Most corporate newsletters fail for the same reason: they read like press releases wearing a casual shirt. A subject line that says “Q3 Update” lands in the inbox and stays there, unopened, until it gets buried under seventeen other emails nobody asked for.
But some corporate newsletters have cracked the code. They get opened. They get forwarded. They build audiences that rival media companies. And they do it without clickbait, without gimmicks, and often without a massive budget.
Here are ten of them — and, more importantly, why they work so you can steal the right ideas for your own.
What Makes a Corporate Newsletter Memorable
Before diving into examples, you need to understand the three criteria that separate newsletters people love from newsletters people tolerate.
Consistency beats inspiration. The best newsletters arrive on the same day, at the same time, every single week (or day). Your readers build a habit around them. Morning Brew lands before breakfast. Lenny’s drops on Tuesdays. If your newsletter shows up “whenever we have something to say,” you’re already losing. Consistency creates trust, and trust creates opens.
A distinctive voice is non-negotiable. You should be able to remove the logo, the header, the sender name — and still know who wrote it within three sentences. This is the hardest thing for corporate teams to accept. They want “professional.” But professional without personality is forgettable.
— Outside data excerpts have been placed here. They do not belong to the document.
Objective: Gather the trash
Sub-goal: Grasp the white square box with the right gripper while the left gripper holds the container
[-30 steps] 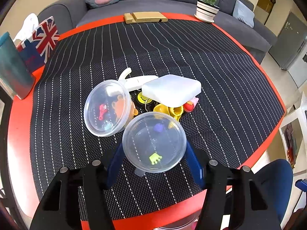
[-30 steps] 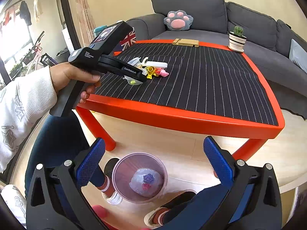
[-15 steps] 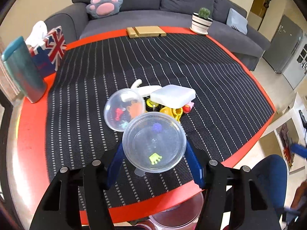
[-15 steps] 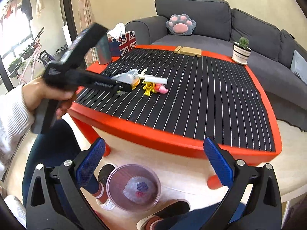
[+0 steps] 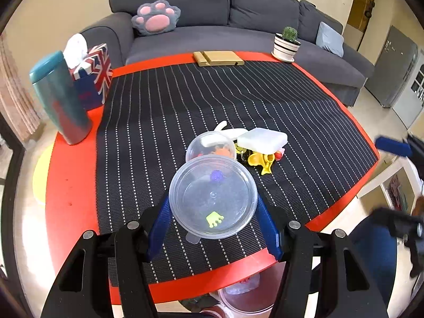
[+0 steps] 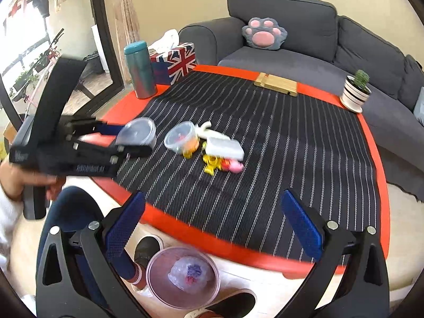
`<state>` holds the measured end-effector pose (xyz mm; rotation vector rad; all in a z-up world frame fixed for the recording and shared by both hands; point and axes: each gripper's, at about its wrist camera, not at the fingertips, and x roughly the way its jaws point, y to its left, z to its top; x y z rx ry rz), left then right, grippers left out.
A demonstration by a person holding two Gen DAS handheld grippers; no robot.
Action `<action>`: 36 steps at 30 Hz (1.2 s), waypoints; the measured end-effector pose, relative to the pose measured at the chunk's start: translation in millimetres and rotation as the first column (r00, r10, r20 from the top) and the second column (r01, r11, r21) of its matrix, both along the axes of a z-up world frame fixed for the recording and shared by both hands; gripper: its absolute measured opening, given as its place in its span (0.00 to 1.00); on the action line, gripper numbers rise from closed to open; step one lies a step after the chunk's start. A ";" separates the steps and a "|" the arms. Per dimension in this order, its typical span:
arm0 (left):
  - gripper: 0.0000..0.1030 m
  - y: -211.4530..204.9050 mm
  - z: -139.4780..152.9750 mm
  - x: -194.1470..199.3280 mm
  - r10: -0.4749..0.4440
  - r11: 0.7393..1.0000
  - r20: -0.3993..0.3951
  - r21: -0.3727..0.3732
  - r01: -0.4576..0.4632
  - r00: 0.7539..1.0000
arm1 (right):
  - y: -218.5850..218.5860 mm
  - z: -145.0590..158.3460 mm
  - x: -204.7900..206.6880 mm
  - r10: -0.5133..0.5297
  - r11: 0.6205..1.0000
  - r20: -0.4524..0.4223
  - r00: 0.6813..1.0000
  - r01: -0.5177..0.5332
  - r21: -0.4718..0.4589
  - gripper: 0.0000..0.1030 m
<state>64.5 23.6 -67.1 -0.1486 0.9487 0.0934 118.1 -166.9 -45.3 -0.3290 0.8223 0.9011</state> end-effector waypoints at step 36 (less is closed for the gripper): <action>0.58 24.1 -14.9 -13.7 0.007 0.999 -0.003 -0.043 -0.008 1.000 | 113.8 -77.2 108.3 -0.054 0.965 -0.297 0.954 -0.027 -0.260 0.78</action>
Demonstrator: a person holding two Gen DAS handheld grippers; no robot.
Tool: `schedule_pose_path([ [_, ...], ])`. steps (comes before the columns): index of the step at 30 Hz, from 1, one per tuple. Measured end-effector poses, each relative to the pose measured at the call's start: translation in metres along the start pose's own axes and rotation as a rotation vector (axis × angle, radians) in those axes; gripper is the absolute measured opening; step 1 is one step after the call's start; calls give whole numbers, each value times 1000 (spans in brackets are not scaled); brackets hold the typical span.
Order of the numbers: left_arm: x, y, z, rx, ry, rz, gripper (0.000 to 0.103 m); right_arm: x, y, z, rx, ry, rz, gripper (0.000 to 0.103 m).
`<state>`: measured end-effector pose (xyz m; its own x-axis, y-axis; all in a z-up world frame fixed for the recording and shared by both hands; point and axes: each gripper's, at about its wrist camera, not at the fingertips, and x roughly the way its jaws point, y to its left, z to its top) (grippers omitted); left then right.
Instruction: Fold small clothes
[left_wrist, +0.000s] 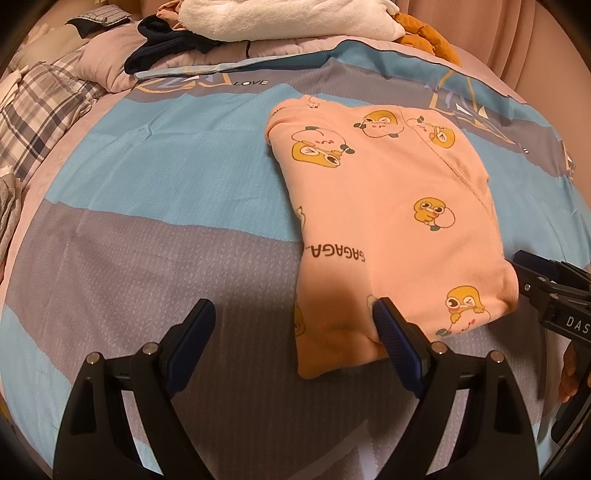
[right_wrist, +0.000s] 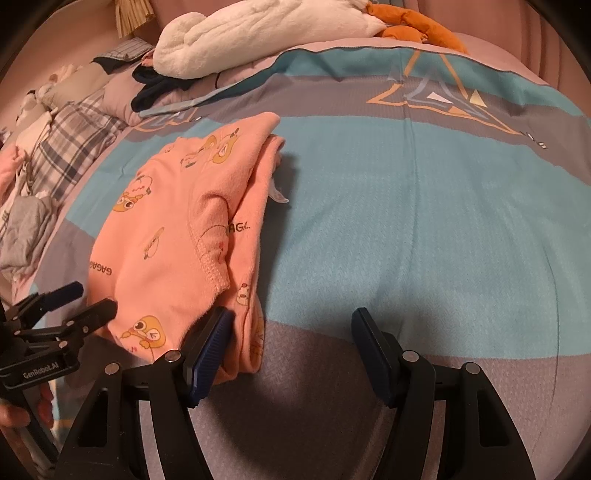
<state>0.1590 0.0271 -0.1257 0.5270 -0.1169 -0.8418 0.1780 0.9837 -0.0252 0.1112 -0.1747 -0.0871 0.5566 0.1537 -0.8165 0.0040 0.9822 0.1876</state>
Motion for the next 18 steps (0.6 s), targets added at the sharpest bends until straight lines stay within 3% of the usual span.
schedule_pose_path([
  [14, -27, -5, -19, 8, 9, 32, 90, -30, 1, -17, 1, -15, 4, 66],
  [18, -46, -10, -25, 8, -11, 30, 94, -48, 9, -23, -31, -38, 2, 66],
])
The newsletters on this list sound like people, not departments.
Tangible value in every edition. Every single email should teach something applicable, reveal a perspective the reader cannot find elsewhere, or curate information so well that it saves the reader thirty minutes of their own research. If your newsletter is about you and your company, nobody cares. If it is about your reader and their problems, everybody cares.
Now let’s see these criteria in action.
10 B2B Newsletters That Actually Work
1. Morning Brew — The Proof That Tone Is Everything
Publisher: Morning Brew (acquired by Business Insider) Frequency: Daily What makes it special: Morning Brew covers the same business news as the Wall Street Journal. The difference is how. Their writers use conversational language, unexpected analogies, and humor that feels natural rather than forced. They turned a commodity — daily business news — into a brand worth $75 million.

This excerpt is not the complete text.